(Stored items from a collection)
※

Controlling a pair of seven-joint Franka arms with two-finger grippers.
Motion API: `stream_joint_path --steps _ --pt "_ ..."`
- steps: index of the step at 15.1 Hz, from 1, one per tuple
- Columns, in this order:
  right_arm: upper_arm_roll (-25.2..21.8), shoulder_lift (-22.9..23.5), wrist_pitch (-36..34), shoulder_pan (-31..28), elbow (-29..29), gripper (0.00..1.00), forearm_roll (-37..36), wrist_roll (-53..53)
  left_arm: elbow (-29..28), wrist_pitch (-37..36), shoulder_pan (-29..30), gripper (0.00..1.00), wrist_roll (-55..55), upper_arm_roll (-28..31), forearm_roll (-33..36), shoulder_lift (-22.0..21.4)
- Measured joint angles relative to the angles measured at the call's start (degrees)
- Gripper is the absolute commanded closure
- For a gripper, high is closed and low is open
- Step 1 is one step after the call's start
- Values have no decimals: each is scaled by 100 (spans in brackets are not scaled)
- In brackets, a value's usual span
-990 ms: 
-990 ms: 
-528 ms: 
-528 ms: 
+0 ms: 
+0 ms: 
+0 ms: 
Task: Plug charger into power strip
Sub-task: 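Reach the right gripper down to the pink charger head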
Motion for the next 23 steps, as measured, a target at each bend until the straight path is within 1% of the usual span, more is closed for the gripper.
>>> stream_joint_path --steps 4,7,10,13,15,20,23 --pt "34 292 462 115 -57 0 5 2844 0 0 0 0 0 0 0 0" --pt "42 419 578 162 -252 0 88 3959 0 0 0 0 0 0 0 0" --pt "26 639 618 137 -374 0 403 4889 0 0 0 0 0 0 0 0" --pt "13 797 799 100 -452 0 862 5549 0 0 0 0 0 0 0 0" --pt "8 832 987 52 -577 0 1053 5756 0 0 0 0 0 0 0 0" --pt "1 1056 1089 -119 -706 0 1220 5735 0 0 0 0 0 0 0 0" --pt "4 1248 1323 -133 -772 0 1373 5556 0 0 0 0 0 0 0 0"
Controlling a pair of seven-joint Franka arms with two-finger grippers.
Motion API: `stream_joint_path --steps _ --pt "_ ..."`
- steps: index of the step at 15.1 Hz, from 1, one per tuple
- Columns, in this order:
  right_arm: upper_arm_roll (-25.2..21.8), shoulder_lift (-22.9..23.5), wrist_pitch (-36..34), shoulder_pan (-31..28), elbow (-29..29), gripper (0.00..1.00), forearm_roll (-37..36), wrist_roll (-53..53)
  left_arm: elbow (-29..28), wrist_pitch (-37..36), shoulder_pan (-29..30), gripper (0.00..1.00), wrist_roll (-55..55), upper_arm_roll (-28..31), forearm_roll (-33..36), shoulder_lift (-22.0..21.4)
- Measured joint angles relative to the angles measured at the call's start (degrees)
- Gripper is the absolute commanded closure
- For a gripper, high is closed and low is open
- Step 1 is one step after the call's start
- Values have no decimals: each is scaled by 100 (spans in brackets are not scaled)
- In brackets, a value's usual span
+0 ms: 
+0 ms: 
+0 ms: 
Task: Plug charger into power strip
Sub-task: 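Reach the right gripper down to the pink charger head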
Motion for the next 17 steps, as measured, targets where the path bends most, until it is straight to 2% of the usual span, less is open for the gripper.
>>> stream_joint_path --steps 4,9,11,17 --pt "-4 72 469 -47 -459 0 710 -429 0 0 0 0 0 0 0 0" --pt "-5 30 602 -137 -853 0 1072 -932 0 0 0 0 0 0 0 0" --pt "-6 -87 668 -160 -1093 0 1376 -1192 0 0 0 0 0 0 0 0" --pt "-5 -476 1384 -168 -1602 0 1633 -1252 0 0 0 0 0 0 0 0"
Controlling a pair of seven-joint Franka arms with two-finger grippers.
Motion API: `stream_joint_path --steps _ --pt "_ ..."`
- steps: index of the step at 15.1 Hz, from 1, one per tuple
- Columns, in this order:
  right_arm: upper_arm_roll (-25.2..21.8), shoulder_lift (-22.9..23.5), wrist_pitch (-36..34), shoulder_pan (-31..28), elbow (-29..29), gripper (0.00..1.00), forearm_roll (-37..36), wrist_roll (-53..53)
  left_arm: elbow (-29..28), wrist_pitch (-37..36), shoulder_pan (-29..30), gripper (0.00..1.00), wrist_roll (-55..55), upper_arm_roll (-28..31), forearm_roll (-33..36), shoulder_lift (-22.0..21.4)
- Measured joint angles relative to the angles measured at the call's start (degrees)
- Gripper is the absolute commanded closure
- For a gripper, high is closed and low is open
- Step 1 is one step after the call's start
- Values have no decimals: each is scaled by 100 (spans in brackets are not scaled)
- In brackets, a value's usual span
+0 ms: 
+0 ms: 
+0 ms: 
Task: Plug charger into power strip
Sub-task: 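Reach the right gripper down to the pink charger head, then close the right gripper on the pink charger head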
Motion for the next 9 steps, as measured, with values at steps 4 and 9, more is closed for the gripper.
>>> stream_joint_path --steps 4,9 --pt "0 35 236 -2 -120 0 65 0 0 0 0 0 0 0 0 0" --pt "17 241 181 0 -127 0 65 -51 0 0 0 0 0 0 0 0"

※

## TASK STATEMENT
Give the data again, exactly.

## ANSWER FOR THE TASK
Controlling a pair of seven-joint Franka arms with two-finger grippers.
Motion API: `stream_joint_path --steps _ --pt "_ ..."`
- steps: index of the step at 15.1 Hz, from 1, one per tuple
- Columns, in this order:
  right_arm: upper_arm_roll (-25.2..21.8), shoulder_lift (-22.9..23.5), wrist_pitch (-36..34), shoulder_pan (-31..28), elbow (-29..29), gripper (0.00..1.00), forearm_roll (-37..36), wrist_roll (-53..53)
  left_arm: elbow (-29..28), wrist_pitch (-37..36), shoulder_pan (-29..30), gripper (0.00..1.00), wrist_roll (-55..55), upper_arm_roll (-28..31), forearm_roll (-33..36), shoulder_lift (-22.0..21.4)
- Measured joint angles relative to the angles measured at the call's start (degrees)
- Gripper is the absolute commanded closure
- For a gripper, high is closed and low is open
- Step 1 is one step after the call's start
- Values have no decimals: each is scaled by 100 (spans in brackets are not scaled)
- In brackets, a value's usual span
-990 ms: 
-990 ms: 
-528 ms: 
-528 ms: 
+0 ms: 
+0 ms: 
+0 ms: 
Task: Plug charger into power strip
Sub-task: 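Reach the right gripper down to the pink charger head
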Motion for the next 23 steps, as measured, a target at each bend until the straight path is within 1% of the usual span, more is closed for the gripper.
>>> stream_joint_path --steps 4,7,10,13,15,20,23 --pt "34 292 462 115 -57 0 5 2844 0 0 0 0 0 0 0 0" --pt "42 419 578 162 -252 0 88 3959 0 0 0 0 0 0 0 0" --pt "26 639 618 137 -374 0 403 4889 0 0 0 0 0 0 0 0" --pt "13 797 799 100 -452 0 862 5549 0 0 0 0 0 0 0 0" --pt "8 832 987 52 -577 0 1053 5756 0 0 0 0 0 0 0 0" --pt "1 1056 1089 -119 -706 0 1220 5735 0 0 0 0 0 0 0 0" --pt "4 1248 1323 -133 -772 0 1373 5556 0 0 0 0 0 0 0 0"
Controlling a pair of seven-joint Franka arms with two-finger grippers.
Motion API: `stream_joint_path --steps _ --pt "_ ..."`
- steps: index of the step at 15.1 Hz, from 1, one per tuple
- Columns, in this order:
  right_arm: upper_arm_roll (-25.2..21.8), shoulder_lift (-22.9..23.5), wrist_pitch (-36..34), shoulder_pan (-31..28), elbow (-29..29), gripper (0.00..1.00), forearm_roll (-37..36), wrist_roll (-53..53)
  left_arm: elbow (-29..28), wrist_pitch (-37..36), shoulder_pan (-29..30), gripper (0.00..1.00), wrist_roll (-55..55), upper_arm_roll (-28..31), forearm_roll (-33..36), shoulder_lift (-22.0..21.4)
- Measured joint angles relative to the angles measured at the call's start (degrees)
- Gripper is the absolute commanded closure
- For a gripper, high is closed and low is open
- Step 1 is one step after the call's start
- Values have no decimals: each is scaled by 100 (spans in brackets are not scaled)
- In brackets, a value's usual span
+0 ms: 
+0 ms: 
+0 ms: 
Task: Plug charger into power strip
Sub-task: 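Reach the right gripper down to the pink charger head
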Motion for the next 17 steps, as measured, targets where the path bends most, until it is straight to 2% of the usual span, less is open for the gripper.
>>> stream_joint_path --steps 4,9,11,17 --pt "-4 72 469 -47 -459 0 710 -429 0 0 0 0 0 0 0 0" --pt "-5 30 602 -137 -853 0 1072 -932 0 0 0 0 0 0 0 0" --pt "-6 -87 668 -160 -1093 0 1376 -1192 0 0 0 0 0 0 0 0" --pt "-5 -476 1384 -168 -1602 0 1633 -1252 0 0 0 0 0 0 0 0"
Controlling a pair of seven-joint Franka arms with two-finger grippers.
Motion API: `stream_joint_path --steps _ --pt "_ ..."`
- steps: index of the step at 15.1 Hz, from 1, one per tuple
- Columns, in this order:
  right_arm: upper_arm_roll (-25.2..21.8), shoulder_lift (-22.9..23.5), wrist_pitch (-36..34), shoulder_pan (-31..28), elbow (-29..29), gripper (0.00..1.00), forearm_roll (-37..36), wrist_roll (-53..53)
  left_arm: elbow (-29..28), wrist_pitch (-37..36), shoulder_pan (-29..30), gripper (0.00..1.00), wrist_roll (-55..55), upper_arm_roll (-28..31), forearm_roll (-33..36), shoulder_lift (-22.0..21.4)
- Measured joint angles relative to the angles measured at the call's start (degrees)
- Gripper is the absolute commanded closure
- For a gripper, high is closed and low is open
- Step 1 is one step after the call's start
- Values have no decimals: each is scaled by 100 (spans in brackets are not scaled)
- In brackets, a value's usual span
+0 ms: 
+0 ms: 
+0 ms: 
Task: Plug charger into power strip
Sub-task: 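Reach the right gripper down to the pink charger head, then close the right gripper on the pink charger head
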Motion for the next 9 steps, as measured, with values at steps 4 and 9, more is closed for the gripper.
>>> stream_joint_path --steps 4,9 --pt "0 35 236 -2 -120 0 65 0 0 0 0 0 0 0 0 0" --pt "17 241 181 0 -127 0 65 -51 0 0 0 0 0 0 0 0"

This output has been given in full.